Collected data

# # # # #

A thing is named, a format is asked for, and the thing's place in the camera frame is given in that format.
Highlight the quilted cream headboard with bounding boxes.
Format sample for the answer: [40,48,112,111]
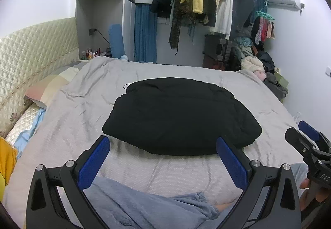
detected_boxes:
[0,17,79,139]

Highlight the blue curtain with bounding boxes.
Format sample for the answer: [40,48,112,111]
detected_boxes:
[134,3,158,64]

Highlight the group of small bottles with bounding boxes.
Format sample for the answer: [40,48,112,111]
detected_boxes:
[80,48,102,61]

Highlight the grey hanging coat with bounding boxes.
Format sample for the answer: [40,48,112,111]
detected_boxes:
[229,0,264,35]

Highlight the pink beige pillow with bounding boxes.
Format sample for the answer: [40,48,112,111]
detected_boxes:
[24,67,79,109]

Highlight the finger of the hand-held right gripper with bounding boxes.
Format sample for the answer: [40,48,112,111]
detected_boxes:
[298,120,331,152]
[285,128,314,157]

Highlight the black hanging jacket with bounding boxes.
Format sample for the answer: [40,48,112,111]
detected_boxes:
[200,0,218,28]

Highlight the black puffer jacket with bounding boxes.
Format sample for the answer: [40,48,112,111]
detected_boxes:
[102,77,262,156]

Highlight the black power adapter with cable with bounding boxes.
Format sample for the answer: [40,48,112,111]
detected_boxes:
[89,28,110,44]

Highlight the yellow cloth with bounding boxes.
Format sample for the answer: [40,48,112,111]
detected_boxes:
[0,137,18,198]

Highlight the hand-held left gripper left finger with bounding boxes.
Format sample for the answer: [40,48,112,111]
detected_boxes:
[25,135,111,229]

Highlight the dark patterned scarf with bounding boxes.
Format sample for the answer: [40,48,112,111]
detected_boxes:
[168,0,207,55]

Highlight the dark dresser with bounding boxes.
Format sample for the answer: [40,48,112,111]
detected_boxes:
[202,34,242,71]

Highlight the green hanger with small clothes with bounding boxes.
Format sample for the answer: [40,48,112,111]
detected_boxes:
[249,1,276,43]

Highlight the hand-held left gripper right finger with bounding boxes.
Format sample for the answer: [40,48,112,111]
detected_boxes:
[216,136,302,229]

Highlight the pile of clothes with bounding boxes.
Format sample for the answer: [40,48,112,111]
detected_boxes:
[235,30,289,101]

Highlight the person's right hand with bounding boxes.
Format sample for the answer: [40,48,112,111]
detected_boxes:
[299,178,331,212]

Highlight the grey duvet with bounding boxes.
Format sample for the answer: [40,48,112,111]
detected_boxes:
[2,57,306,222]

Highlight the green box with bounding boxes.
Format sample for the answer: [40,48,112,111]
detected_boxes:
[273,69,289,90]

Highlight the light blue cloth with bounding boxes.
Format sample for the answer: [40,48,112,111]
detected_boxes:
[14,108,47,152]

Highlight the white hoodie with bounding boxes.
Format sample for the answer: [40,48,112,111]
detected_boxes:
[209,0,233,40]

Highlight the person's blue jeans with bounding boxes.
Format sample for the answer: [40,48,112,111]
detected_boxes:
[84,163,309,229]

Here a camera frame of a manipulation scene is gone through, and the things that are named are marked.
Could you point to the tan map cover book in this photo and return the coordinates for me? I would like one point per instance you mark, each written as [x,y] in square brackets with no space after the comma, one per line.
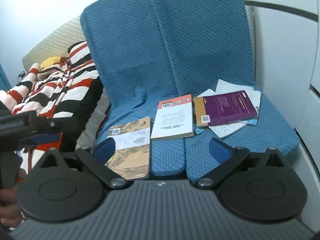
[132,147]

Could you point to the yellow plush toy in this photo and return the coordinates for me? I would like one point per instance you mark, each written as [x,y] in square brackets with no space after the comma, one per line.
[51,62]

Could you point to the red black white striped blanket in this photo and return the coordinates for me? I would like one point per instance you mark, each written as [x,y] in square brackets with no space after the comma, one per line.
[62,90]

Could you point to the white book orange band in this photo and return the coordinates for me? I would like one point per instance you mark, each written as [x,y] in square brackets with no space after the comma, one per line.
[172,120]

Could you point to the purple book tan spine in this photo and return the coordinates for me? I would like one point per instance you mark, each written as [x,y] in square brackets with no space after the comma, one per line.
[230,107]

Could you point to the cream quilted pillow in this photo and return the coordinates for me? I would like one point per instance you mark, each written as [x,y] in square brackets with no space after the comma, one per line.
[50,42]

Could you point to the person's left hand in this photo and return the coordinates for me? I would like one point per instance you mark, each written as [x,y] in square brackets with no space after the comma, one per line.
[10,210]

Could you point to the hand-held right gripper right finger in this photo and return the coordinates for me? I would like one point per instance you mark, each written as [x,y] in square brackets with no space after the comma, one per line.
[220,151]

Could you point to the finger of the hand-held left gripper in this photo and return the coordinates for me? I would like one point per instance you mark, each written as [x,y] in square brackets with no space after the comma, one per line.
[42,139]

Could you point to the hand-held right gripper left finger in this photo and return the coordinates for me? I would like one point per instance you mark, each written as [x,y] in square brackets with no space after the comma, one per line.
[105,150]

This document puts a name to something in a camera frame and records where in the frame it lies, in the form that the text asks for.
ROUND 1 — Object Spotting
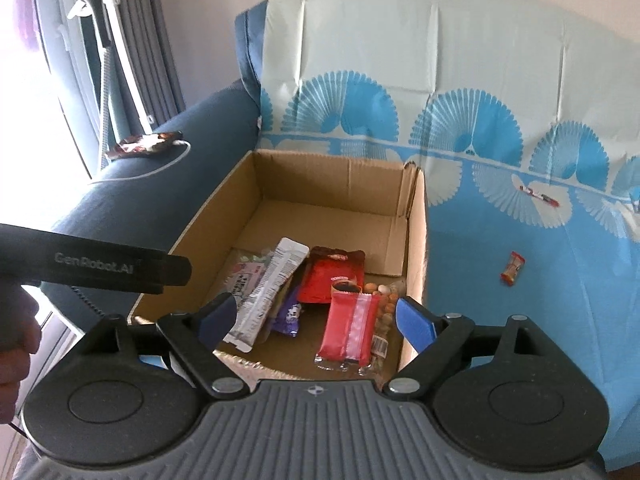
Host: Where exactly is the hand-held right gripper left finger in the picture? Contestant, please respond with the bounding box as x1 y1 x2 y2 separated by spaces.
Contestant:
75 292 249 402

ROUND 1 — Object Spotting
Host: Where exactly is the cardboard box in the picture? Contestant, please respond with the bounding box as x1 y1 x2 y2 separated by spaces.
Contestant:
127 149 430 380

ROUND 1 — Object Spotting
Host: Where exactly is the dark red coffee pouch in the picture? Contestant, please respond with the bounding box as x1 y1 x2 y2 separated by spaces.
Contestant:
298 246 367 306

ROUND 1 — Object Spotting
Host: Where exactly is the pink hanging cloth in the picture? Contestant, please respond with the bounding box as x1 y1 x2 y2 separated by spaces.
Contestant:
0 0 42 56

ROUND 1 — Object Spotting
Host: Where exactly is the person's left hand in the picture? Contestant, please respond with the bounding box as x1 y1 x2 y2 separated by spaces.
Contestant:
0 285 42 411

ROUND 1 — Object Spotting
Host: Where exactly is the clear bag of candies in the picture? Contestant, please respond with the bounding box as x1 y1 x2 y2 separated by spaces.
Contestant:
227 255 273 311

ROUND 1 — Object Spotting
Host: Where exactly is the shiny brown wrapper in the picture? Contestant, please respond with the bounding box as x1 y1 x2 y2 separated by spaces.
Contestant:
106 131 185 160

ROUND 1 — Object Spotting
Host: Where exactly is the long pale snack bar packet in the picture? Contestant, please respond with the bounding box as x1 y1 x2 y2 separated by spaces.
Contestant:
223 238 310 353

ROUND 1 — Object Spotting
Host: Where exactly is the red snack packet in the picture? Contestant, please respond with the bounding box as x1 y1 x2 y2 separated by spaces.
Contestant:
315 291 381 376

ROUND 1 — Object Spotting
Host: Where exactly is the white cable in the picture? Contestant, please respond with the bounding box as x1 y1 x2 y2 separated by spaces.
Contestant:
90 140 192 183

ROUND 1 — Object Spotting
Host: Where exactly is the small red orange candy packet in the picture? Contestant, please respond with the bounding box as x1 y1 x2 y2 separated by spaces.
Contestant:
500 251 526 287

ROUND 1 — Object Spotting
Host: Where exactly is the purple snack packet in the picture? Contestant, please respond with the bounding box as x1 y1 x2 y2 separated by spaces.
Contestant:
272 285 304 337

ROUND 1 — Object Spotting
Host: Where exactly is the red and white snack stick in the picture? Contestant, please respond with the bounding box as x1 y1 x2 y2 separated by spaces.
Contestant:
518 185 561 208

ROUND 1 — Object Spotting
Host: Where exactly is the dark blue sofa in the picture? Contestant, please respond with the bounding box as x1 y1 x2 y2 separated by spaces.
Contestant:
40 2 271 336

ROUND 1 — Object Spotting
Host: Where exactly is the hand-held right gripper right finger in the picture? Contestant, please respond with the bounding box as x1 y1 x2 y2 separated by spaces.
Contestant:
382 296 557 402

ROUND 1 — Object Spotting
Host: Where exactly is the clear packet of nuts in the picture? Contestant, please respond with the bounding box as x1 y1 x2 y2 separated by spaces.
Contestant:
362 282 406 361

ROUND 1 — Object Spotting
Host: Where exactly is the blue and white printed sheet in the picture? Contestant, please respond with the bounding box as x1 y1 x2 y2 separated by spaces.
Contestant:
260 0 640 471

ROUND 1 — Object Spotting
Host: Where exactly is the grey curtain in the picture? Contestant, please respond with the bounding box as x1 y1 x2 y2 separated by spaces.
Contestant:
85 0 188 181

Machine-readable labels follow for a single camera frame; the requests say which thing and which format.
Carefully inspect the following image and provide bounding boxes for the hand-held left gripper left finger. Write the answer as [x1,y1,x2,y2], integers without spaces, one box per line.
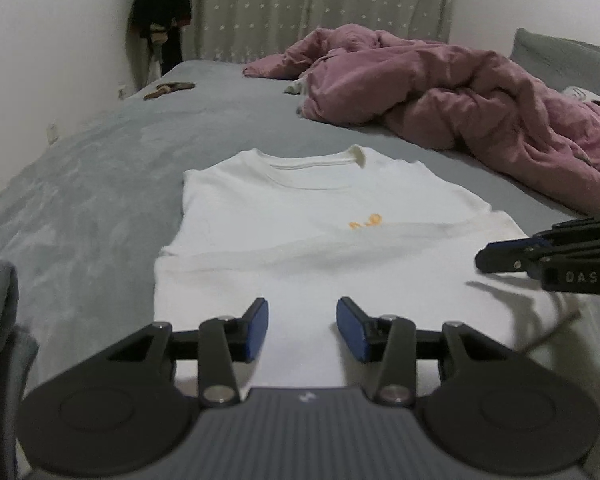
[107,297,270,407]

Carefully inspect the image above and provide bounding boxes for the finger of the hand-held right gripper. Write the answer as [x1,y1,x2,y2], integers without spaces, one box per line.
[532,212,600,245]
[475,239,551,273]

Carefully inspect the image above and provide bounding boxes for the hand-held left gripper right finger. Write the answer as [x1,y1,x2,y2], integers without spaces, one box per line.
[336,296,508,407]

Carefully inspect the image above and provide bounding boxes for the white long-sleeve printed shirt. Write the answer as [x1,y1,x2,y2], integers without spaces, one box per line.
[152,144,588,391]

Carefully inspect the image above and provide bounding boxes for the dark hanging clothes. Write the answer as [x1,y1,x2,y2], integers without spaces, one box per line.
[131,0,191,76]

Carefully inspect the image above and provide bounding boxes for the pink quilt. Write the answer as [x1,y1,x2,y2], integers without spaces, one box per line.
[242,22,600,216]

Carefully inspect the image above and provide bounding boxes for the grey pillow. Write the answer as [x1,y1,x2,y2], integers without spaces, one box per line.
[510,27,600,106]

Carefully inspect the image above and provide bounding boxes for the brown wooden brush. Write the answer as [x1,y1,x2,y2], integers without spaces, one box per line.
[144,81,196,101]

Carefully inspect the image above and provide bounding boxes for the grey star-print curtain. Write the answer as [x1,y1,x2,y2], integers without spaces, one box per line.
[185,0,453,63]

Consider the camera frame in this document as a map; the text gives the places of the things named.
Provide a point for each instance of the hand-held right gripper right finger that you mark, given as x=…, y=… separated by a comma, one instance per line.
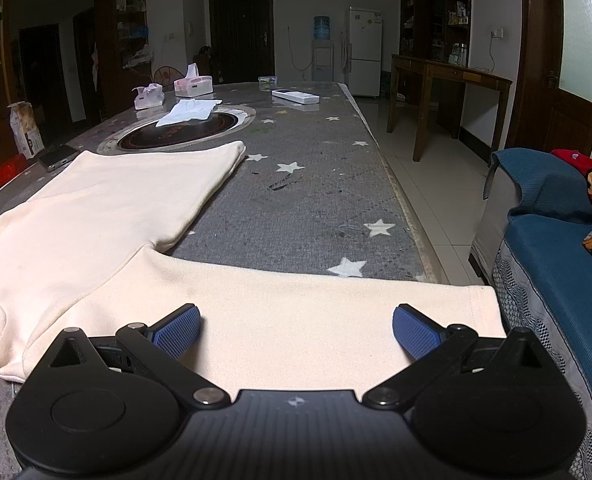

# # # # #

» Task to complete: From the entries above, extract every line where the word "snack" appears.

» Answer box:
Host: Where exactly is the long pale snack bar packet in the picture? Contestant, please respond with the bounding box as x1 y1 x2 y2 separated by spaces.
Host: Where exactly is the red snack packet in the picture? Contestant, please respond with the bounding box as x1 y1 x2 y2 separated by spaces.
Host: Where exactly is the purple snack packet in the picture? Contestant, please respond with the bounding box as x1 y1 x2 y2 separated by spaces.
Host: Where exactly is the red and white snack stick in the picture? Contestant, please respond with the bounding box as x1 y1 x2 y2 separated by spaces.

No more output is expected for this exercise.